EXERCISE PROMPT —
A word-for-word copy of the listing is required, and it must contain no pictures.

RECORDED INFORMATION —
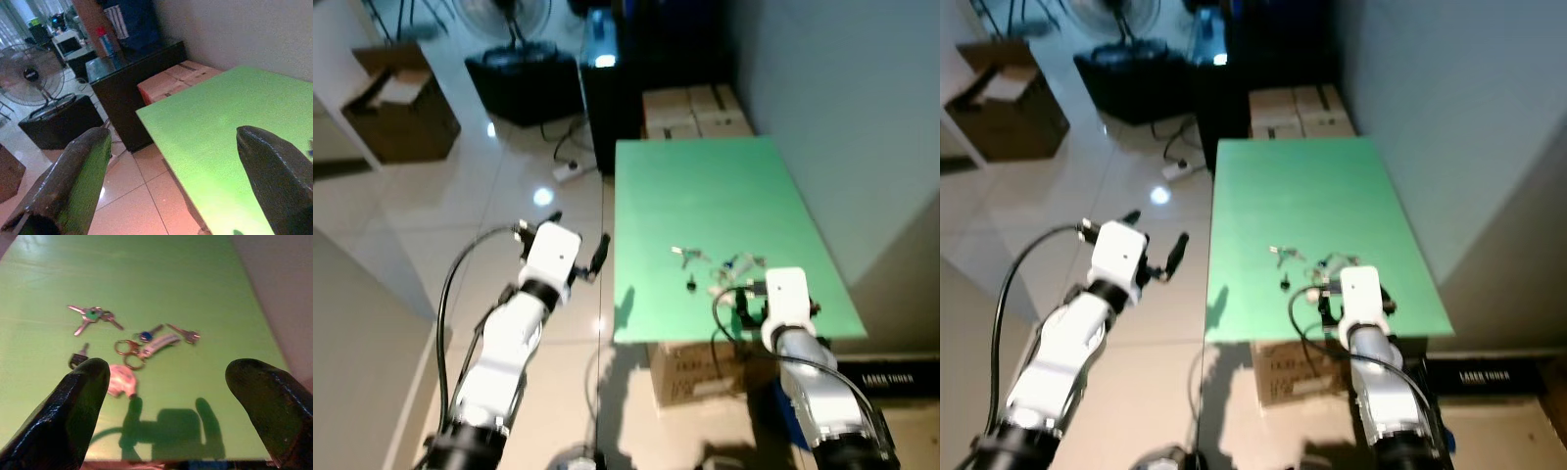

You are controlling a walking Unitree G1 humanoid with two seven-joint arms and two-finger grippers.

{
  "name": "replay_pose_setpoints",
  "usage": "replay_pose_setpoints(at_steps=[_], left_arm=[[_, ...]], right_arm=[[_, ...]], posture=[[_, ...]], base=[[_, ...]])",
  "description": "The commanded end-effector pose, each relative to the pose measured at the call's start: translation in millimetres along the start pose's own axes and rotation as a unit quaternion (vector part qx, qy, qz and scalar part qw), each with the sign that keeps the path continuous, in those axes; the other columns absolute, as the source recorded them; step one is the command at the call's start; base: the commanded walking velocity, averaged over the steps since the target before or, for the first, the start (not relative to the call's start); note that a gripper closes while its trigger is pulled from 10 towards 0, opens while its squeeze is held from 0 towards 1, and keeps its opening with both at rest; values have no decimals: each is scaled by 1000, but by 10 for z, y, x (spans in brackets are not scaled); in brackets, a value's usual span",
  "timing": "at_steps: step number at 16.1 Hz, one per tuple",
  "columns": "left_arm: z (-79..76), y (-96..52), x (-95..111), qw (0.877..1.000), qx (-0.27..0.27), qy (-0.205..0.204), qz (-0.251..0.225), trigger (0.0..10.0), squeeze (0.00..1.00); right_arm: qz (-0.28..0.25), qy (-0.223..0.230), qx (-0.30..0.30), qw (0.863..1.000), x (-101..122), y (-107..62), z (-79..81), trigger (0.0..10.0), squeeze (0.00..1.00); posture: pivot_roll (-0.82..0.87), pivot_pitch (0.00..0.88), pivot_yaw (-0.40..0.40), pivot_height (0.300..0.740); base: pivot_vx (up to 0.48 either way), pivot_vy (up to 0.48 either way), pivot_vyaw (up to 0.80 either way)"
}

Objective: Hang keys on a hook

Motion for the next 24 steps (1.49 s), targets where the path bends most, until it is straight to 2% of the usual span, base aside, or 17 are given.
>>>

EXERCISE ANSWER —
You are controlling a walking Unitree G1 humanoid with two seven-joint arms and two-finger grippers.

{
  "name": "replay_pose_setpoints",
  "usage": "replay_pose_setpoints(at_steps=[_], left_arm=[[_, ...]], right_arm=[[_, ...]], posture=[[_, ...]], base=[[_, ...]])",
  "description": "The commanded end-effector pose, each relative to the pose measured at the call's start: translation in millimetres along the start pose's own axes and rotation as a unit quaternion (vector part qx, qy, qz and scalar part qw), each with the sign that keeps the path continuous, in those axes; the other columns absolute, as the source recorded them; step one is the command at the call's start; base: the commanded walking velocity, averaged over the steps since the target before or, for the first, the start (not relative to the call's start); note that a gripper closes while its trigger is pulled from 10 towards 0, opens while its squeeze is held from 0 towards 1, and keeps its opening with both at rest; values have no decimals: each is scaled by 1000, but by 10 for z, y, x (spans in brackets are not scaled); in brackets, a value's usual span",
  "timing": "at_steps: step number at 16.1 Hz, one per tuple",
  "columns": "left_arm: z (-79..76), y (-96..52), x (-95..111), qw (0.877..1.000), qx (-0.27..0.27), qy (-0.205..0.204), qz (-0.251..0.225), trigger (0.0..10.0), squeeze (0.00..1.00); right_arm: qz (-0.28..0.25), qy (-0.223..0.230), qx (-0.30..0.30), qw (0.863..1.000), x (-101..122), y (-107..62), z (-79..81), trigger (0.0..10.0), squeeze (0.00..1.00); posture: pivot_roll (-0.82..0.87), pivot_pitch (0.00..0.88), pivot_yaw (-0.40..0.40), pivot_height (0.300..0.740); base: pivot_vx (up to 0.48 either way), pivot_vy (up to 0.48 either way), pivot_vyaw (up to 0.80 either way)"
}

Objective: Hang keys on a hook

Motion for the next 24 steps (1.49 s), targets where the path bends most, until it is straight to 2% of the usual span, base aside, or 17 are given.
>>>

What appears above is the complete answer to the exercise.